Portrait de Julienne, écrit le  18 août 2011  par Nathalie BAGDASSARIAN

« Les anges bienveillants de Julienne »


Julienne
a appris qu’elle avait un cancer un jour de mars 2009.

Depuis plusieurs semaines, Julienne est gênée par une douleur à l’épaule droite. Elle a pris l’habitude de  prendre un Doliprane et  tout se calme. Jusqu’au jour où le mal arrive d’un coup, aiguë et foudroyant. Si vif, qu’elle se rend vite chez son médecin. Il cherche. Ne trouve rien à droite sur cette épaule. Cherche. Questionne . « Et c’est en palpant  le sein gauche, qu’il a senti une petite boule. Sans ce geste , je serais peut-être morte aujourd’hui ». Car l’Ange de Julienne persiste. A la mammographie, la radiologue arrive tout sourire pour lui annoncer que tout va bien, qu’il n’ y a rien. « J’ai insisté, je  lui ai dit que le médecin avait senti une petite boule. Il m’a alors fait une échographie. Une tache de 9 millimètre était bien visible ».

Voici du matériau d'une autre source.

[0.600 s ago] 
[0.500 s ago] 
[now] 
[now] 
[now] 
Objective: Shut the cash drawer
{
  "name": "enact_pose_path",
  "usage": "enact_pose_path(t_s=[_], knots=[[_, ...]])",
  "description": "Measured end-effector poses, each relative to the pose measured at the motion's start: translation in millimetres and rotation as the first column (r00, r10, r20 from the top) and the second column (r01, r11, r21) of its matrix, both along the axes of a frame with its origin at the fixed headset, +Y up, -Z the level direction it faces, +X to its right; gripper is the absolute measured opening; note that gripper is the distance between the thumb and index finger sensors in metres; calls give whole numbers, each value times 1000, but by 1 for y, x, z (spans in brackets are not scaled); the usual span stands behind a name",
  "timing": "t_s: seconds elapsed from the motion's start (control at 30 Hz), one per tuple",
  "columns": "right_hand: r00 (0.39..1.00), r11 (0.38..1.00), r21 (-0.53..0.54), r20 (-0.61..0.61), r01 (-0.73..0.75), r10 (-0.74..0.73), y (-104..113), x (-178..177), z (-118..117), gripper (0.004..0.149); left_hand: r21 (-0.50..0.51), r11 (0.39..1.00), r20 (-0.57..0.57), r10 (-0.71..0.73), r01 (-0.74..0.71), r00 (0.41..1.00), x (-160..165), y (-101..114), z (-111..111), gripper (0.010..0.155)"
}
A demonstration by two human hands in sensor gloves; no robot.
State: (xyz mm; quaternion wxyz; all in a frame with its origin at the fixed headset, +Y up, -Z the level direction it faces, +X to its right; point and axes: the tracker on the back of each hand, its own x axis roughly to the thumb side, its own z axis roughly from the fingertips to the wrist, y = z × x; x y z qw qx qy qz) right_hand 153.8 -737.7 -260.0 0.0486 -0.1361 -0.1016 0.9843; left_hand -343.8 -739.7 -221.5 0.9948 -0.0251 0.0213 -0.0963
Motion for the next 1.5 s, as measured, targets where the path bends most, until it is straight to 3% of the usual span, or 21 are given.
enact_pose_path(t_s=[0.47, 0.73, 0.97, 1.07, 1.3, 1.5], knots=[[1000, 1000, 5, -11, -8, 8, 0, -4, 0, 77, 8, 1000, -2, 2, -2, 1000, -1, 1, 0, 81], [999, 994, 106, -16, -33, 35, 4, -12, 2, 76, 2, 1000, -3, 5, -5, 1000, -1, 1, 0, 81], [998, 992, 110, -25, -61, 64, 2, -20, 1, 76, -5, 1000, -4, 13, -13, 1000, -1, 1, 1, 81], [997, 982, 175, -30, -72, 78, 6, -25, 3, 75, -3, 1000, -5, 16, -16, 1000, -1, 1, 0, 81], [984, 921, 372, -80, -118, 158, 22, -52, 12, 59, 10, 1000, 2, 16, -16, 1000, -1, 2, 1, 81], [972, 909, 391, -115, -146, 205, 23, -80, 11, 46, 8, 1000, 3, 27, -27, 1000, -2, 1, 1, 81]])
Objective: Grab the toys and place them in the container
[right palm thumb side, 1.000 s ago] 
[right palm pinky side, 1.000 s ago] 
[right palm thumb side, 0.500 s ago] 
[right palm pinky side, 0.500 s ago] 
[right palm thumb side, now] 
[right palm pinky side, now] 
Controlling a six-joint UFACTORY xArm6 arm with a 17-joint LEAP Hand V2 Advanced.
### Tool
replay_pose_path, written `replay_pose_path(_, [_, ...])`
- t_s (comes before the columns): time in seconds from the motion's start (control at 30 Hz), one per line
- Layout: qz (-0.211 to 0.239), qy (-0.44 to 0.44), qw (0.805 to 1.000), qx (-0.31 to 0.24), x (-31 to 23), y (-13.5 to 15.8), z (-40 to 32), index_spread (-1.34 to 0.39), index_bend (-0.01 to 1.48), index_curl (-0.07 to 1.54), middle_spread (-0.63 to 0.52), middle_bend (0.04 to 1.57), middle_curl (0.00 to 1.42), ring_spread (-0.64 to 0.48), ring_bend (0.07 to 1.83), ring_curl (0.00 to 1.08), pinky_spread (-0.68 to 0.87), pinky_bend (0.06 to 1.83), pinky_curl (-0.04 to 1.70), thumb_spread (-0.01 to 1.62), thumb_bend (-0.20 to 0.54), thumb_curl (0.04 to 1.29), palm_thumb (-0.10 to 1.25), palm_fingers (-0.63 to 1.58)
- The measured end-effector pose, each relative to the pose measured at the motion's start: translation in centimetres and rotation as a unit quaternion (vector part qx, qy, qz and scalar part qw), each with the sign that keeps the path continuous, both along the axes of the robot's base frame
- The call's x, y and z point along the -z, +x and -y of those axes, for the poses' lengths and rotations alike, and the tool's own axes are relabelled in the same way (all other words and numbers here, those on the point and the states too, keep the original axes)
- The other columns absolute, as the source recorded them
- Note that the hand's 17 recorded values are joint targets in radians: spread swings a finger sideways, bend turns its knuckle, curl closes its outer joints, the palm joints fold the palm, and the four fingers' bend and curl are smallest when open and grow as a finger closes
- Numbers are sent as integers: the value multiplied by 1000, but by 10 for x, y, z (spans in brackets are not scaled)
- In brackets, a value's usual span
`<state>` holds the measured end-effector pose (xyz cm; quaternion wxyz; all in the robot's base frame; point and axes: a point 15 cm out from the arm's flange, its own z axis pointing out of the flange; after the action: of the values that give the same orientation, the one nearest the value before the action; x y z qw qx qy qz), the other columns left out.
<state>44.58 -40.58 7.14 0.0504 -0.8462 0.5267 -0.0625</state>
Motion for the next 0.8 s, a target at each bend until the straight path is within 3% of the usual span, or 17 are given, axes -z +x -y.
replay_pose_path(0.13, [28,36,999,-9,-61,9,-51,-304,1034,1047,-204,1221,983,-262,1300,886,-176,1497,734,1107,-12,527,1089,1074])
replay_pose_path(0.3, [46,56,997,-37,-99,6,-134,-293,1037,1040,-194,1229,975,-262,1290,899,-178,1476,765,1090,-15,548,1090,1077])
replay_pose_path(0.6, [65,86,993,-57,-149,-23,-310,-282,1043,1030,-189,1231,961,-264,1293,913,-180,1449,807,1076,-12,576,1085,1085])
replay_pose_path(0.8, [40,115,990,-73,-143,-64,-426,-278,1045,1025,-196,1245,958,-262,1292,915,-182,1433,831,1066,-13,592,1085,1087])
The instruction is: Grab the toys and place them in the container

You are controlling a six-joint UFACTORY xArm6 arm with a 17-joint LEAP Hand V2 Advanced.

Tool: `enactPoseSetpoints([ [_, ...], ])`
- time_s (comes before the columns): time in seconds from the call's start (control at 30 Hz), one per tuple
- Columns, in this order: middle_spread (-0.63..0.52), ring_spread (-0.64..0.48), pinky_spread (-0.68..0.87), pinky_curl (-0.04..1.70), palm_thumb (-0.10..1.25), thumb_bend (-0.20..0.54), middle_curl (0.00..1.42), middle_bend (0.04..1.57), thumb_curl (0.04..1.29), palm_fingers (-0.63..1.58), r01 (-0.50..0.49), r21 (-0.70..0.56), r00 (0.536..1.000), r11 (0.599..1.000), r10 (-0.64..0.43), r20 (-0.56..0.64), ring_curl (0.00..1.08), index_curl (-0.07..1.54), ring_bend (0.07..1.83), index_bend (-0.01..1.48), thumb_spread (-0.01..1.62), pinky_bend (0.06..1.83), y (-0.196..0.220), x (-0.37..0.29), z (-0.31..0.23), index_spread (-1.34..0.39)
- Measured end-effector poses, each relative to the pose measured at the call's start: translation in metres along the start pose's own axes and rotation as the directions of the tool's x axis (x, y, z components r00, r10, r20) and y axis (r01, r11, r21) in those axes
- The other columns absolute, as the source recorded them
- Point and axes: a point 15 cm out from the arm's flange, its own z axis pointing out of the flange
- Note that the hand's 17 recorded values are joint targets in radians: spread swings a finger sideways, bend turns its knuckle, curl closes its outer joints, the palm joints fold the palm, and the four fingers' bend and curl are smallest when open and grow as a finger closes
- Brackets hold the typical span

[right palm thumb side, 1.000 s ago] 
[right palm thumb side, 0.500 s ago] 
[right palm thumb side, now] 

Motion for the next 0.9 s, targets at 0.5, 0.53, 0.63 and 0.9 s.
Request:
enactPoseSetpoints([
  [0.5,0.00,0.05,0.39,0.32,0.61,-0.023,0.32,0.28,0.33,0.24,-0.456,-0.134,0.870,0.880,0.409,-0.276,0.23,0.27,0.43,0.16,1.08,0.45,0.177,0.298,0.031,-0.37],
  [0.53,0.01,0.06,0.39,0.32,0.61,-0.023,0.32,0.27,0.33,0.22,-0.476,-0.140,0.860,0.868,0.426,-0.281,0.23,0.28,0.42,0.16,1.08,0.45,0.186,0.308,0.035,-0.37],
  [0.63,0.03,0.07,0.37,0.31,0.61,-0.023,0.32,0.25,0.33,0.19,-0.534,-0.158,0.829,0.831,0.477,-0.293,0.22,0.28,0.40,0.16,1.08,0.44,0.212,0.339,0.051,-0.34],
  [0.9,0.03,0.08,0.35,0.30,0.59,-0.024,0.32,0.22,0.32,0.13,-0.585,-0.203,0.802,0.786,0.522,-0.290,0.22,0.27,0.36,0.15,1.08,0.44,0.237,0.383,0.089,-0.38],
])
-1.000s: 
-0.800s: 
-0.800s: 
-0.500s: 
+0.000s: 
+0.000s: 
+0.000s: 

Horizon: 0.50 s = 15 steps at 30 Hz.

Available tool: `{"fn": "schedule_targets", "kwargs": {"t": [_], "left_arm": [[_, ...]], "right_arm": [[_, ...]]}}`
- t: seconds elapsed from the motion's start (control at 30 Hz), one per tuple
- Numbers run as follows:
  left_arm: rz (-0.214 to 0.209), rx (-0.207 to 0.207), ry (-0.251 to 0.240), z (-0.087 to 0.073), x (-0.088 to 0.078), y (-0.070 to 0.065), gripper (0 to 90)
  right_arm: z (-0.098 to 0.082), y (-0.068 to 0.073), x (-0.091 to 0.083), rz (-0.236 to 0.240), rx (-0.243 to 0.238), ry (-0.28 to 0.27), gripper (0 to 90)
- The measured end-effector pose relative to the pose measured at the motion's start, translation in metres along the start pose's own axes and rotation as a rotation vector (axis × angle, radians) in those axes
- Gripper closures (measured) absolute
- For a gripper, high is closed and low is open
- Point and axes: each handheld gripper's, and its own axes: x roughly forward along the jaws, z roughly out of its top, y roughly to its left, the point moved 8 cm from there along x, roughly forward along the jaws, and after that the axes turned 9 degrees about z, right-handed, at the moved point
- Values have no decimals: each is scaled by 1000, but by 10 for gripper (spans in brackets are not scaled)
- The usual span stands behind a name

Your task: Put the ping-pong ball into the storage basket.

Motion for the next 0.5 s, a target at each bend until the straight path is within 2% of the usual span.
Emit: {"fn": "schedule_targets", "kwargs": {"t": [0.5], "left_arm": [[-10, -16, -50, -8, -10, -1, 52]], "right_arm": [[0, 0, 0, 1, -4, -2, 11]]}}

Deux jours après, les résultats d’analyses en main, le radiologue lui annonce « qu’elle a un petit cancer ». « J’ai écouté et tout de suite je lui ai demandé : mais qu’est-ce que je dois faire maintenant ? ». Les premières larmes de Julienne vont couler chez le chirurgien quand il lui annonce que ses cheveux « risquent » de tomber. « Alors là, je ne sais pas pourquoi, ce sont mes cheveux qui m’inquiétaient, pas l’opération. Quand ensuite l’oncologue m’a conseillé de raser mes cheveux avant la  première chimio, j’ai de nouveau pleuré. Ils sont tombés par poignée. J’ai mis une perruque et en vacances dans ma famille à la Martinique, j’ai mis des foulards. Mon mari et mes fils n’aimaient pas me voir sans rien. Mais j’allais bien. Mon mari a été plus malade que moi ».

Julienne s’est  étonnée de tant de force . « Mon beau-frère m’a surnommé Mme Tout Va Bien. Jamais je n’ai pensé mourir. Je faisais confiance aux médecins. Pendant la chimio, je n’ai pas compris, j’avais beaucoup d’appétit, j’étais, c’est vrai, très fatiguée,  mais je partais marcher, mes amis m’invitaient, me téléphonaient. Le Bon Dieu a voulu savoir comment je m’en sortais ».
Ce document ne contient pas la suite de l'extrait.